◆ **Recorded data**
──────────
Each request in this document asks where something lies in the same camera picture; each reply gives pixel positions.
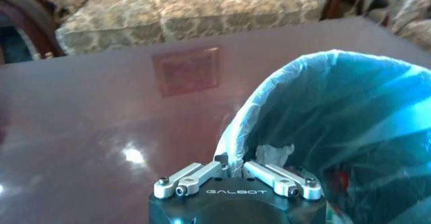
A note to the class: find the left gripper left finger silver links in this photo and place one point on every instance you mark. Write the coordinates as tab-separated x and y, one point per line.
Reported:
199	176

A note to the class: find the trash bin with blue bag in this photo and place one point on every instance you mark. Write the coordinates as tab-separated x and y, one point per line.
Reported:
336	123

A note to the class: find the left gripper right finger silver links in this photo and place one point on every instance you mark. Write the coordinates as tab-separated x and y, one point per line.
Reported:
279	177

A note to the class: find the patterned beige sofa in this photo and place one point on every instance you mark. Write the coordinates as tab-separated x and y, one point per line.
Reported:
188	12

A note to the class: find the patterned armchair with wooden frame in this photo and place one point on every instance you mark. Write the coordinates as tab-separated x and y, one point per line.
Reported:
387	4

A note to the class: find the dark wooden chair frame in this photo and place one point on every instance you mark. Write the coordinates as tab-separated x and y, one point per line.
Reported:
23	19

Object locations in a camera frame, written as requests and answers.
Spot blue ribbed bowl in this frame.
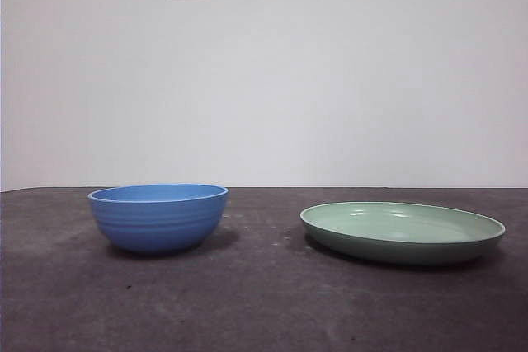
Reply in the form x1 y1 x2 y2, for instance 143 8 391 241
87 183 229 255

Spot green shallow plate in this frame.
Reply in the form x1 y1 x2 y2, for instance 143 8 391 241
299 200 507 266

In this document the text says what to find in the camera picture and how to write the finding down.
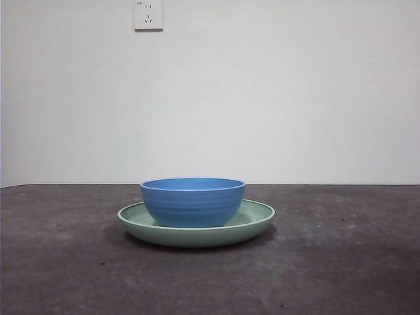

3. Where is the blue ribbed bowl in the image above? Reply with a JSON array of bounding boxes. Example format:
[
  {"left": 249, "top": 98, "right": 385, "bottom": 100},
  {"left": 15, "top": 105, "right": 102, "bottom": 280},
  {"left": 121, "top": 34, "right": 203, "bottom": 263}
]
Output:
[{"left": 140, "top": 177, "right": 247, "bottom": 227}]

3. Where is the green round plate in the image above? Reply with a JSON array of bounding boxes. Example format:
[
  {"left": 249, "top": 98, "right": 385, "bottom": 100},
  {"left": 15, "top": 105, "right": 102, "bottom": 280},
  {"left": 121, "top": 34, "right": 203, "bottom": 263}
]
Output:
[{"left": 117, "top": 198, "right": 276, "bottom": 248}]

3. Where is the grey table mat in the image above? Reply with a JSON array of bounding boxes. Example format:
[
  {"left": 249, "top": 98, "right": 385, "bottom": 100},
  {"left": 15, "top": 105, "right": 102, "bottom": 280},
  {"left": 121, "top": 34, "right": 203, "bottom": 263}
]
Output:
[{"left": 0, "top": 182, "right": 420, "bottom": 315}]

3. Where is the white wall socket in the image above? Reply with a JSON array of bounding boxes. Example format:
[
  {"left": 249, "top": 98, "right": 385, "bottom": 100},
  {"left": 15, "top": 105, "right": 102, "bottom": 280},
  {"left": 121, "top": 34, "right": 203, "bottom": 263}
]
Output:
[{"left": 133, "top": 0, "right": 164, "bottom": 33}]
──────────
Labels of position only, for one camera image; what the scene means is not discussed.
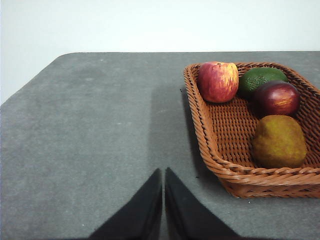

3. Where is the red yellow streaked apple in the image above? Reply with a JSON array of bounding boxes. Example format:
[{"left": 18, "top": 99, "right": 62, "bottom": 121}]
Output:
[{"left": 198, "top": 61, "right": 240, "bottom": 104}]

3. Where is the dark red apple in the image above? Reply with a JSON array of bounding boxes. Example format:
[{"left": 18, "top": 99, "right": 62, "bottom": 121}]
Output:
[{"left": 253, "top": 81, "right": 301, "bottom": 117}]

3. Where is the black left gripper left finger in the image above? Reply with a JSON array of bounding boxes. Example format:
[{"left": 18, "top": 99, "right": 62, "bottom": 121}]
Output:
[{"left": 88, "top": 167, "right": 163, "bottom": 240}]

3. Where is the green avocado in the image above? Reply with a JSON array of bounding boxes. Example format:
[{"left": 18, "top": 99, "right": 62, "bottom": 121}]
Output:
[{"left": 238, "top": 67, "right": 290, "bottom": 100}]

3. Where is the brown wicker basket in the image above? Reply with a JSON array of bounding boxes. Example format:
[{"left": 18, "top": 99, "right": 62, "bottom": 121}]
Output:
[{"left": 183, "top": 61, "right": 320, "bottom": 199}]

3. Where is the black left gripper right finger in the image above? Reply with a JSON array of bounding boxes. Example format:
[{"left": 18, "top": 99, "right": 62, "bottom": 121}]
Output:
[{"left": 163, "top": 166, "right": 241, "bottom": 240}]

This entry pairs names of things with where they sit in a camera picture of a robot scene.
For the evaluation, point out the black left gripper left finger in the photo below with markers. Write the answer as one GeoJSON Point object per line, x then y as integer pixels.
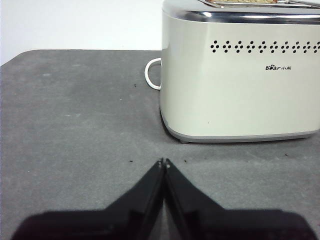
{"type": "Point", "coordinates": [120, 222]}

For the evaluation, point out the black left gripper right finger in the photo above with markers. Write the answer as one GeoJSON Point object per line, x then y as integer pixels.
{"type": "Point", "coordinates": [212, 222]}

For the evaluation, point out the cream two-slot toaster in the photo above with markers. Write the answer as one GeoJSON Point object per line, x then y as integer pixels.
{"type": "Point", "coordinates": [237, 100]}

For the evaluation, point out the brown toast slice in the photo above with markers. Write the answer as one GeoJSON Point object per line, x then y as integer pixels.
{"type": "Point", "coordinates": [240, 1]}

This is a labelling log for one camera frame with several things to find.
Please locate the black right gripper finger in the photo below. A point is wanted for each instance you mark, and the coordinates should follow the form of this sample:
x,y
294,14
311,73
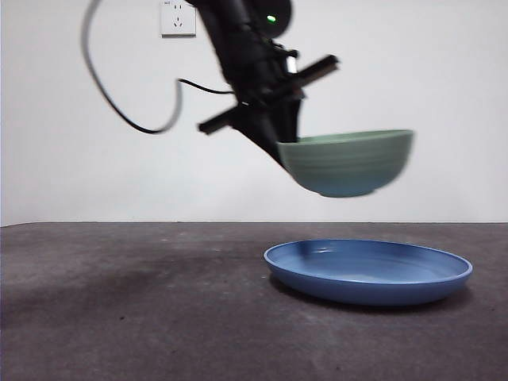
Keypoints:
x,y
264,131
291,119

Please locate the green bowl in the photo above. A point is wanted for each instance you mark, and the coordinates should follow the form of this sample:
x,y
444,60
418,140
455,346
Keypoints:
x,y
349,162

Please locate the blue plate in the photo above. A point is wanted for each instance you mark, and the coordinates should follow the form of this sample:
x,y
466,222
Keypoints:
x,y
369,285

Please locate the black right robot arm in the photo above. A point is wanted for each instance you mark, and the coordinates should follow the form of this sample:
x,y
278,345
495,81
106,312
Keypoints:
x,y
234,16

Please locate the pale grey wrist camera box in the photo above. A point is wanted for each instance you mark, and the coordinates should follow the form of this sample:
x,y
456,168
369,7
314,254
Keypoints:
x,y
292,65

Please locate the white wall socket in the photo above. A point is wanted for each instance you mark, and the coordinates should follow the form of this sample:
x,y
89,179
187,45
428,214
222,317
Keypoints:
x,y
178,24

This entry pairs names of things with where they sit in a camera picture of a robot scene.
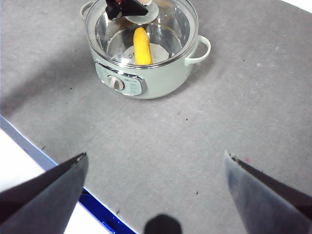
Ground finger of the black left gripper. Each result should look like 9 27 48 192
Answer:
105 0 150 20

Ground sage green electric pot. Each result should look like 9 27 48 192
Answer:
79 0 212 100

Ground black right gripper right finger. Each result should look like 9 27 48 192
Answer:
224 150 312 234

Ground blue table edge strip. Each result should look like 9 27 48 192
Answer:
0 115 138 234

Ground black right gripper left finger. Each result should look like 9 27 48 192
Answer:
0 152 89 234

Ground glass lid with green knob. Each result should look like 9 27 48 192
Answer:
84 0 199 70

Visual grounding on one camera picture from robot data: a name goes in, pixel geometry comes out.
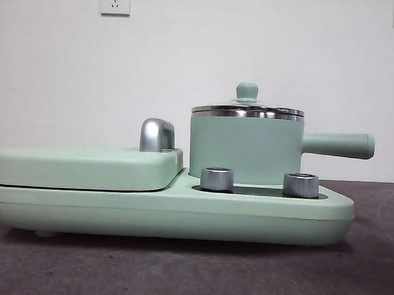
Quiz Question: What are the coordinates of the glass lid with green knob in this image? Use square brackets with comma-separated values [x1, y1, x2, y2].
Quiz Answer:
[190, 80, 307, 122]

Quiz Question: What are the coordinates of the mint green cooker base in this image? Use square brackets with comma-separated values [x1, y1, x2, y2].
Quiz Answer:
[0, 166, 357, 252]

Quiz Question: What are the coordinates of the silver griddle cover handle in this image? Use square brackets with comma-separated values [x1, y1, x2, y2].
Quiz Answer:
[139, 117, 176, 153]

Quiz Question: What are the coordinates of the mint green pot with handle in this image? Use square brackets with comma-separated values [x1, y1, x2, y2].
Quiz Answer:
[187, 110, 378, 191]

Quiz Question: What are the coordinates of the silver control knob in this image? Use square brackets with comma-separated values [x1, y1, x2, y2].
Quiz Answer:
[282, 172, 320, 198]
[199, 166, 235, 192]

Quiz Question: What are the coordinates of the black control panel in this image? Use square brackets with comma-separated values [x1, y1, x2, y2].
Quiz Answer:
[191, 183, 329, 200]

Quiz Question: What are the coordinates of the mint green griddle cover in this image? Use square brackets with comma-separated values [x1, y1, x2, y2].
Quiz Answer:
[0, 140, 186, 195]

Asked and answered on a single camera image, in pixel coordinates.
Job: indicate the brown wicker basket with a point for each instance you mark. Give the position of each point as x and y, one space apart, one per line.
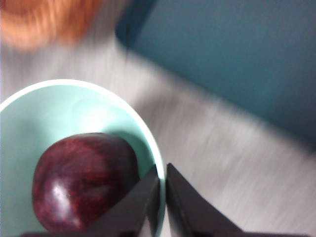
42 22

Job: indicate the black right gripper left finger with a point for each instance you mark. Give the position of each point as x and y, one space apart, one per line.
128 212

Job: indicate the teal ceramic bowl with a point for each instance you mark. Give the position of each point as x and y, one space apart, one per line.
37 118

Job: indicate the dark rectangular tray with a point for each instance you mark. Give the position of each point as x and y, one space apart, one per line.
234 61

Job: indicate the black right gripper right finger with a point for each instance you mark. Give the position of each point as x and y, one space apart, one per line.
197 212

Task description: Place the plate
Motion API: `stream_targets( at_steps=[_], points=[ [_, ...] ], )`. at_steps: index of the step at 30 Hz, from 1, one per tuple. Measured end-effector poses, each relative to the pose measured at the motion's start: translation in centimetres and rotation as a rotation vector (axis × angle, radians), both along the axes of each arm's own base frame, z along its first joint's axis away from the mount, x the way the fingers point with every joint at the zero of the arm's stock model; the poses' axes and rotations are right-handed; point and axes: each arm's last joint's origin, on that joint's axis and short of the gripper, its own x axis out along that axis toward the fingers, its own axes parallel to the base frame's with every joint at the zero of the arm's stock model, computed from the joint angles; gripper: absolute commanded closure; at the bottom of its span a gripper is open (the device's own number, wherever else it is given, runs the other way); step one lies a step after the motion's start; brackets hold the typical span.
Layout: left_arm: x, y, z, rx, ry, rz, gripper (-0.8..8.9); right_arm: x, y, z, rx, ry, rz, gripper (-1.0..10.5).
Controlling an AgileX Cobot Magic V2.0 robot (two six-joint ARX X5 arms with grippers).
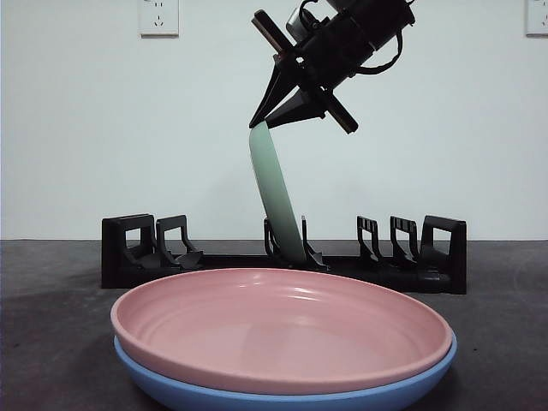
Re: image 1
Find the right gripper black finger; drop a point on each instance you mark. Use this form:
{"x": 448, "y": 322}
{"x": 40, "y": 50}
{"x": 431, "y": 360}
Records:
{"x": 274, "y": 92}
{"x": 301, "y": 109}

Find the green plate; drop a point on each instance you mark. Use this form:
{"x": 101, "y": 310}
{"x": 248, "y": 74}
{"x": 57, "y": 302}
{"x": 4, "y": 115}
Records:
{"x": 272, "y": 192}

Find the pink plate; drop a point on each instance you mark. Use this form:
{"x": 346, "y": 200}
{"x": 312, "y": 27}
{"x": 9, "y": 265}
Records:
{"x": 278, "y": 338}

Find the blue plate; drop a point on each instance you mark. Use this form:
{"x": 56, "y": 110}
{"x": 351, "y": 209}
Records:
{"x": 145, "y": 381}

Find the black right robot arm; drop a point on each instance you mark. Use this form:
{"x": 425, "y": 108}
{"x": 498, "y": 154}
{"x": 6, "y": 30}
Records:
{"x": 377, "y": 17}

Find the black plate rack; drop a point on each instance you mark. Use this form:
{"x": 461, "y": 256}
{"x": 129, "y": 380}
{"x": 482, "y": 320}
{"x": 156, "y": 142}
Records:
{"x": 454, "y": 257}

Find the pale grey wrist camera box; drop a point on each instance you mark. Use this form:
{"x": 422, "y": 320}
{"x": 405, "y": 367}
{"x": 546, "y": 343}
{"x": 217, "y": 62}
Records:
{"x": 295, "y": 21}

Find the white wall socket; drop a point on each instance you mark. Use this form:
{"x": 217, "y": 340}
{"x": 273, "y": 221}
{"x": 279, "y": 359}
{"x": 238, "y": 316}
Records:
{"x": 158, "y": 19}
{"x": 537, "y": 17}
──────────
◆ **Activity**
Set down only the lines above that fall between the line holding "Quiz Question: What are the coordinates of the mint green pot" and the line holding "Asked and answered", inclusive, keeping each exact.

◆ **Solution for this exercise**
Quiz Question: What are the coordinates of the mint green pot with handle in this image? Use square brackets with comma-separated values [x1, y1, x2, y2].
Quiz Answer:
[187, 110, 378, 191]

Quiz Question: What are the coordinates of the silver control knob in this image? Use square brackets with comma-separated values [x1, y1, x2, y2].
Quiz Answer:
[282, 172, 320, 198]
[199, 166, 235, 192]

Quiz Question: What are the coordinates of the black control panel in this image? Use square brackets with comma-separated values [x1, y1, x2, y2].
Quiz Answer:
[191, 183, 329, 200]

Quiz Question: What are the coordinates of the mint green griddle cover in this image? Use square brackets with comma-separated values [x1, y1, x2, y2].
Quiz Answer:
[0, 140, 186, 195]

Asked and answered on a single camera image, in pixel coordinates.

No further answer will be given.